Ayat ini menunjukkan terlarangnya melakukan ibadah di masjid yang dibangun dengan tujuan bermaksiat kepada Allah.
Nah, kalau salat di tempat seperti itu terlarang, maka begitu pula menyembelih binatang di tempat yang digunakan untuk bermaksiat kepada Allah, itu pun terlarang.

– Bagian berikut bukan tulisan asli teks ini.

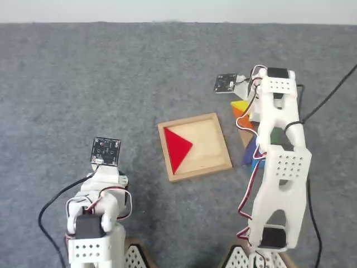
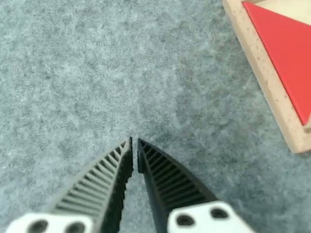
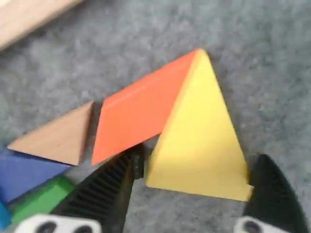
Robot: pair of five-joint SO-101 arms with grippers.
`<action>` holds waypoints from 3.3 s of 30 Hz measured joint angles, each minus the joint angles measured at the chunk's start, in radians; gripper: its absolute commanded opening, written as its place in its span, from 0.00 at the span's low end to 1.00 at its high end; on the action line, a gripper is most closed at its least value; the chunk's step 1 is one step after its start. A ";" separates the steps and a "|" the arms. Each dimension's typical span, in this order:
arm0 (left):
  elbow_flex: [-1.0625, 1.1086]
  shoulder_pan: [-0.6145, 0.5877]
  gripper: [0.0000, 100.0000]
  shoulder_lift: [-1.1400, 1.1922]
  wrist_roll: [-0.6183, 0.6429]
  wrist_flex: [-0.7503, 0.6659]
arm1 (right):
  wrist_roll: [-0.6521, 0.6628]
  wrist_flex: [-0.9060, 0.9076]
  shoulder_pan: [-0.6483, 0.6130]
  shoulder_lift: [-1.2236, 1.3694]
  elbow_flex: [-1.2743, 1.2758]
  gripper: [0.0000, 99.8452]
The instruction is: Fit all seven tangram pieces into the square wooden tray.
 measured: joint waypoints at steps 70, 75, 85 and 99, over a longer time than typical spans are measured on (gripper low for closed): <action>0.000 0.000 0.02 0.000 0.000 0.000 | -0.914 0.172 0.114 -0.146 -0.032 0.24; 0.000 0.000 0.02 0.000 0.000 0.000 | -0.876 0.175 0.126 -0.146 -0.003 0.35; 0.000 0.000 0.02 0.000 0.000 0.000 | -0.721 0.123 0.124 -0.204 0.181 0.37; 0.000 0.000 0.02 0.000 0.000 0.000 | -0.680 -0.250 0.118 -0.446 0.617 0.37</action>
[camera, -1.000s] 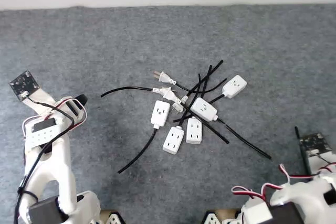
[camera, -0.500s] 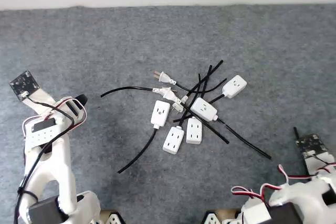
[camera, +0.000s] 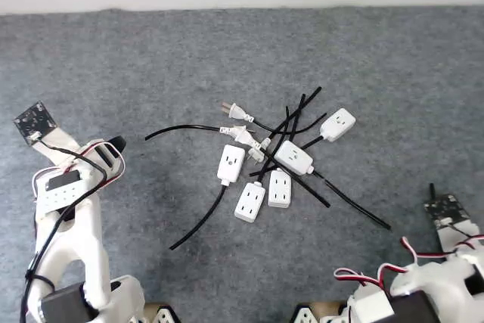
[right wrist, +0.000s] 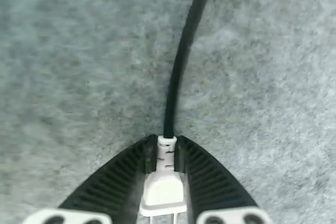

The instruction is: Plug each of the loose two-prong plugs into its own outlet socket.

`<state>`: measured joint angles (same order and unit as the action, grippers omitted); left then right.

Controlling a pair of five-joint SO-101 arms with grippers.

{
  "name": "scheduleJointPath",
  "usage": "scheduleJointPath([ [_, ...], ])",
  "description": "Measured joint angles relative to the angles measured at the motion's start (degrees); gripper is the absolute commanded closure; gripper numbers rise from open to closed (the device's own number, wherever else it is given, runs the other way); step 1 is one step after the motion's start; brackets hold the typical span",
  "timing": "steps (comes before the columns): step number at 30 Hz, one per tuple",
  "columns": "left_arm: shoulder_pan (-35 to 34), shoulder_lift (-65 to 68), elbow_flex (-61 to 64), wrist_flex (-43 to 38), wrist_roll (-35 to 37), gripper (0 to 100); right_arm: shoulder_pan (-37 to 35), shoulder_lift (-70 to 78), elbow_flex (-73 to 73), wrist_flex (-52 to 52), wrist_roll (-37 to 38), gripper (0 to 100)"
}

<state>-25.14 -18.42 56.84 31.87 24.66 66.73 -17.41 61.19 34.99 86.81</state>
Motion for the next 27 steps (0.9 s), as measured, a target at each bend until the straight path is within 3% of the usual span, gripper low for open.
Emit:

Ada seseorang yang hendak bernazar menyembelih unta di Buwanah. Sebelum mewujudkan itu, ia mendatangi Nabi ﷺ dan bertanya:
إِنِّي نَذَرْتُ أَنْ أَنْحَرَ إِبِلًا بِبُوَانَةَ
“Sesungguhnya aku bernazar akan menyembelih unta di Buwanah.”
Maka Nabi ﷺ bersabda:
هَلْ كَانَ فِيهَا وَثَنٌ مِنْ أَوْثَانِ الْجَاهِلِيَّةِ يُعْبَدُ؟
“Apakah di tempat itu ada berhala-berhala yang pernah disembah oleh orang-orang di zaman jahiliah?”
Orang-orang menjawab:
لَا
“Tidak ada.”
Beliau bertanya lagi:
هَلْ كَانَ فِيهَا عِيدٌ مِنْ أَعْيَادِهِمْ؟
“Apakah di tempat itu pernah dirayakan hari raya mereka?”
Mereka menjawab:
لَا
“Tidak pernah.”
Nabi ﷺ pun menjawab:
أَوْفِ بِنَذْرِكَ، فَإِنَّهُ لَا وَفَاءَ لِنَذْرٍ فِي مَعْصِيَةِ اللَّهِ، وَلَا فِيمَا لَا يَمْلِكُ ابْنُ آدَمَ
“Laksanakan nazarmu itu, karena tidak ada nazar dalam kemaksiatan kepada Allah, dan tidak ada nazar dalam hal yang tidak dimiliki oleh seseorang.” (HR. Abu Daud)
Hadis ini menunjukkan terlarangnya menyembelih hewan di tempat yang pernah ada penyembahan terhadap berhala dan juga tempat yang pernah ada perayaan orang-orang musyrik, walaupun itu sudah tiada.
Maka, jangan menyembelih hewan di tempat orang-orang musyrik menyembelih hewan untuk selain Allah!
Mengapa demikian? Sebab….
- Itu akan mengantarkan pada penyerupaan terhadap orang-orang musyrik. Bukankah kita dilarang menyerupai orang-orang musyrik?
- Itu akan mengecoh orang awam. Sebab, mereka akan menyangka bahwa perbuatan itu boleh kalau melihat kita melakukan itu.
- Orang-orang musyrik makin merasa benar jika menyaksikan ada orang yang melakukan perbuatan mirip seperti yang mereka lakukan.